▸ **Exercise aim**
Below this sentence is a listing; return exactly its lines from the one with "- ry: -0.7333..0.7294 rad" to the one with "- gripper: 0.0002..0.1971", both kept, and nothing more.

▸ **Input data**
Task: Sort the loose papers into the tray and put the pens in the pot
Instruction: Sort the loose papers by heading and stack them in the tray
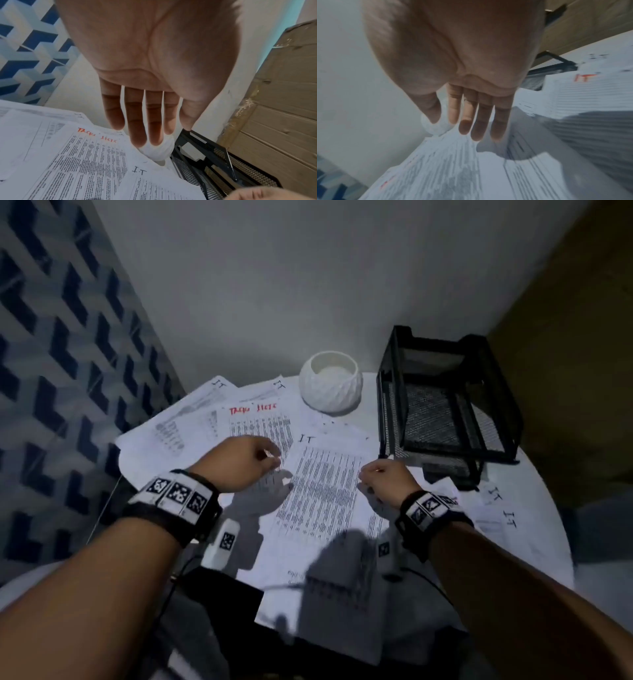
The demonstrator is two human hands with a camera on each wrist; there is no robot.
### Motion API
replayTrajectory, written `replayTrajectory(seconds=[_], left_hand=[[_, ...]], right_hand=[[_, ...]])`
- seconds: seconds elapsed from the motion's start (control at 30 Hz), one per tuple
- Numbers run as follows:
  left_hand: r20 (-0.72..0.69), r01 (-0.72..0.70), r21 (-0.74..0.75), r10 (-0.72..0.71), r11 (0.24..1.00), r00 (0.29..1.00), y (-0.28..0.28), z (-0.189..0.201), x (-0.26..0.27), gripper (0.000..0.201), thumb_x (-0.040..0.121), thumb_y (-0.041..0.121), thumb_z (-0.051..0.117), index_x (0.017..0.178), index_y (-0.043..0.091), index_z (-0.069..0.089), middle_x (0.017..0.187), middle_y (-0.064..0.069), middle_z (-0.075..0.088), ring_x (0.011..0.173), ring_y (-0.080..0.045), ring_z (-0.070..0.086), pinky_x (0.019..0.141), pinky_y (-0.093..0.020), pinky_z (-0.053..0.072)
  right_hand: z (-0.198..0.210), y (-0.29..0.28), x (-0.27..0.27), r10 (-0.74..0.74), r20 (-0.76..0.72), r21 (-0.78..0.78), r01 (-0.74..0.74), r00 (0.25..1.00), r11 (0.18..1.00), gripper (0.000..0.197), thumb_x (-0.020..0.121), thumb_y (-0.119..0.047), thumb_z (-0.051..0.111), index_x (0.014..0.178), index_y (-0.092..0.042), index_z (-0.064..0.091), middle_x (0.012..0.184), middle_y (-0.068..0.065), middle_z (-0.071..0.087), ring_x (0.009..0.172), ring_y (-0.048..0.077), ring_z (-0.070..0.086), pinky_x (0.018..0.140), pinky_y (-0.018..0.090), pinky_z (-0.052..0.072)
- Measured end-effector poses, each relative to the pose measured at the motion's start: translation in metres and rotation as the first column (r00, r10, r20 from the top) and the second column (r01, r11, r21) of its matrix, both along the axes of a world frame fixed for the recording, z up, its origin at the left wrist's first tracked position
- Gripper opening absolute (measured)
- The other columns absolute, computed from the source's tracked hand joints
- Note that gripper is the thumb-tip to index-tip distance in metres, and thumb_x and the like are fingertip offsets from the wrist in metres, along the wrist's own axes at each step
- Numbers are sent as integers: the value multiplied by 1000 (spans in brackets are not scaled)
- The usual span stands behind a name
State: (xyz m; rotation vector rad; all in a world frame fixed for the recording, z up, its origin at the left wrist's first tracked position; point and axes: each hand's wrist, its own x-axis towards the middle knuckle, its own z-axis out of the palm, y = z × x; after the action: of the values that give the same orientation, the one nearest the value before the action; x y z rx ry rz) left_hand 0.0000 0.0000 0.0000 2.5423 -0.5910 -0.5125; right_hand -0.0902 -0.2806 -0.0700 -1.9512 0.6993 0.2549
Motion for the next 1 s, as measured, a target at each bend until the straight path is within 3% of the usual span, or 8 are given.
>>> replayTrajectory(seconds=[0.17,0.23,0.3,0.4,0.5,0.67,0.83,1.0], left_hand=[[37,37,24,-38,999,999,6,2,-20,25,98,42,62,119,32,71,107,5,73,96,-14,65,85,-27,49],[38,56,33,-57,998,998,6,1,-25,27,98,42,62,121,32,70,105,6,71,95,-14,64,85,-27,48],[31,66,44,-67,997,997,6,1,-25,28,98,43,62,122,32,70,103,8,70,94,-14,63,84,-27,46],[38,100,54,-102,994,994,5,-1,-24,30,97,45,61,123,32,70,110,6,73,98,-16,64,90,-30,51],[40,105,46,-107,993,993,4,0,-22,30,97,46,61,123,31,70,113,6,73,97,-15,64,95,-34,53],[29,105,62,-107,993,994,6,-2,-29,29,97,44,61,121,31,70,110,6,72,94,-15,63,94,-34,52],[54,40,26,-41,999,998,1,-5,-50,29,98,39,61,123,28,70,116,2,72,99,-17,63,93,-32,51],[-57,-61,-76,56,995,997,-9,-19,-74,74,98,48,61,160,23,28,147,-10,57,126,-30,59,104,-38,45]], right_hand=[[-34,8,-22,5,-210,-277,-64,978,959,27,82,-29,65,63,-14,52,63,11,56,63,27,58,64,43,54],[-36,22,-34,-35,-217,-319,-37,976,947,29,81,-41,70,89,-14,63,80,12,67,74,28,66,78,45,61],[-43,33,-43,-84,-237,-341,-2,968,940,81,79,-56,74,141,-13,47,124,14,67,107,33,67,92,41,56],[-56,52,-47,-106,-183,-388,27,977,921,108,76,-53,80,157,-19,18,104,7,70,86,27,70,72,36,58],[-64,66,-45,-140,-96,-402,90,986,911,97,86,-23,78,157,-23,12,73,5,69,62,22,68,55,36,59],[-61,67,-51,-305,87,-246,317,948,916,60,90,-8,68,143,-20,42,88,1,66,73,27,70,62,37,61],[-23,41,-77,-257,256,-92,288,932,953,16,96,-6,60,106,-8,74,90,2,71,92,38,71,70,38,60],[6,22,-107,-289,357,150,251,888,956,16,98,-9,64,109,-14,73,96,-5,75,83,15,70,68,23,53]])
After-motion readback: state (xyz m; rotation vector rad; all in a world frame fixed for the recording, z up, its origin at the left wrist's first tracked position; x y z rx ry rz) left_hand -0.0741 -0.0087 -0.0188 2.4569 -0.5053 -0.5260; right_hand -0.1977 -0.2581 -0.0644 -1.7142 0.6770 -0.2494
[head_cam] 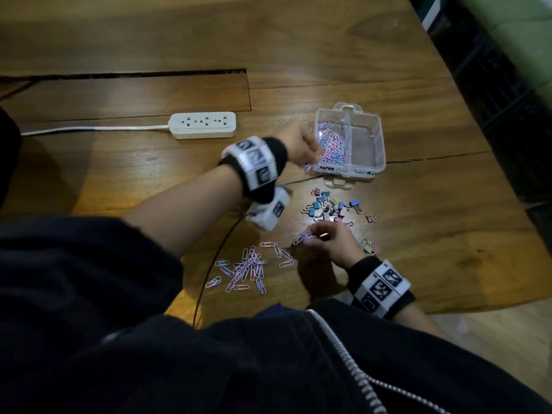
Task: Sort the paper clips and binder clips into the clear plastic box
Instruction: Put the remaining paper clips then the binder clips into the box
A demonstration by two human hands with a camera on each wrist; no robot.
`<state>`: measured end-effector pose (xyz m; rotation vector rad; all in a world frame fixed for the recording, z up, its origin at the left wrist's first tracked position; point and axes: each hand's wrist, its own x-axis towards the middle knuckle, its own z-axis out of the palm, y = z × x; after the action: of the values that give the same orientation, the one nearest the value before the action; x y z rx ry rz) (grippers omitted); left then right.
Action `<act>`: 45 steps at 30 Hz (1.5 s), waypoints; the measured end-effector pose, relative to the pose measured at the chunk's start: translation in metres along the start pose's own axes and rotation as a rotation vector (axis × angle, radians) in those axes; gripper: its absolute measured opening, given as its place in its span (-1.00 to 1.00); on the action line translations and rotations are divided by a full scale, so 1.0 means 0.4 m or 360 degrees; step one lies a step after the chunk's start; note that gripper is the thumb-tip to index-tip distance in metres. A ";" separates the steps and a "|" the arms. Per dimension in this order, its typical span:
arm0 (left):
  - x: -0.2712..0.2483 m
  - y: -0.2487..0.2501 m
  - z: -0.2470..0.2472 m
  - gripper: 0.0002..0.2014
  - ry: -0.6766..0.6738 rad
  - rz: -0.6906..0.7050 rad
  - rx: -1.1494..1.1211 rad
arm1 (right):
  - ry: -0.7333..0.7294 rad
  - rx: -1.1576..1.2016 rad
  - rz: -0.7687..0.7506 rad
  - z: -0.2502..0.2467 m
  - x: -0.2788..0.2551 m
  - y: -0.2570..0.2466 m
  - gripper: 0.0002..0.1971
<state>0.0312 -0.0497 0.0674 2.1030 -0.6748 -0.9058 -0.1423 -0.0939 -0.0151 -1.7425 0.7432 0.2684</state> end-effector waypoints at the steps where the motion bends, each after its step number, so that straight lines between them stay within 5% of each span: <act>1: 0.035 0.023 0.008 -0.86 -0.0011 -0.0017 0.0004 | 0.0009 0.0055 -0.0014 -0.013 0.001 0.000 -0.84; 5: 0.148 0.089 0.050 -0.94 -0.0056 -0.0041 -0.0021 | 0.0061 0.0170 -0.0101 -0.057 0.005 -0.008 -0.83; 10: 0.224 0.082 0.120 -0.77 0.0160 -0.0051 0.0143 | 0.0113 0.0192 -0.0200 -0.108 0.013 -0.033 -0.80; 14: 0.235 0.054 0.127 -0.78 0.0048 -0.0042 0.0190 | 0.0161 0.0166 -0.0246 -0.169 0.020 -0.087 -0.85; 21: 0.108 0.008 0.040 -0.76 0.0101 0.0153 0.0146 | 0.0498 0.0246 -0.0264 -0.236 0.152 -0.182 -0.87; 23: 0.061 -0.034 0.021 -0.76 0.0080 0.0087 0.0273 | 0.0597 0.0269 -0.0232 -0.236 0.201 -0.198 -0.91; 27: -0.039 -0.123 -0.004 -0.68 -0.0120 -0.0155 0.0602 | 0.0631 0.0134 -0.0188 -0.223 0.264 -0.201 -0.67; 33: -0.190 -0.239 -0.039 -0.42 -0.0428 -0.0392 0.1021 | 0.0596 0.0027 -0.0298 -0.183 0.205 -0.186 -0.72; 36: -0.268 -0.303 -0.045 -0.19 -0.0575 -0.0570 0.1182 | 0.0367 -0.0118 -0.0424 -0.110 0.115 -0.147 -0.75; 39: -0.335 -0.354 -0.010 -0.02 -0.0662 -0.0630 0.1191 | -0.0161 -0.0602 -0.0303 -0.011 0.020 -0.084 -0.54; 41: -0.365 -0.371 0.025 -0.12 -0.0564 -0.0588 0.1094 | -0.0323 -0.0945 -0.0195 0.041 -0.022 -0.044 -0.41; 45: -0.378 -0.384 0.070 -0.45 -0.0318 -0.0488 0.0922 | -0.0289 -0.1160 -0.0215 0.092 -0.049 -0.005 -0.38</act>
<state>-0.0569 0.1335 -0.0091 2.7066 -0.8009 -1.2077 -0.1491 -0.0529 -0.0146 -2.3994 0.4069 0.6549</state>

▸ **Answer to this exercise**
  - ry: -0.7333..0.7294 rad
  - rx: -1.1576..1.2016 rad
  - rz: -0.7687..0.7506 rad
  - z: -0.2502..0.2467 m
  - x: -0.2788..0.2551 m
  - y: -0.2570..0.2466 m
  - gripper: 0.0002..0.1971

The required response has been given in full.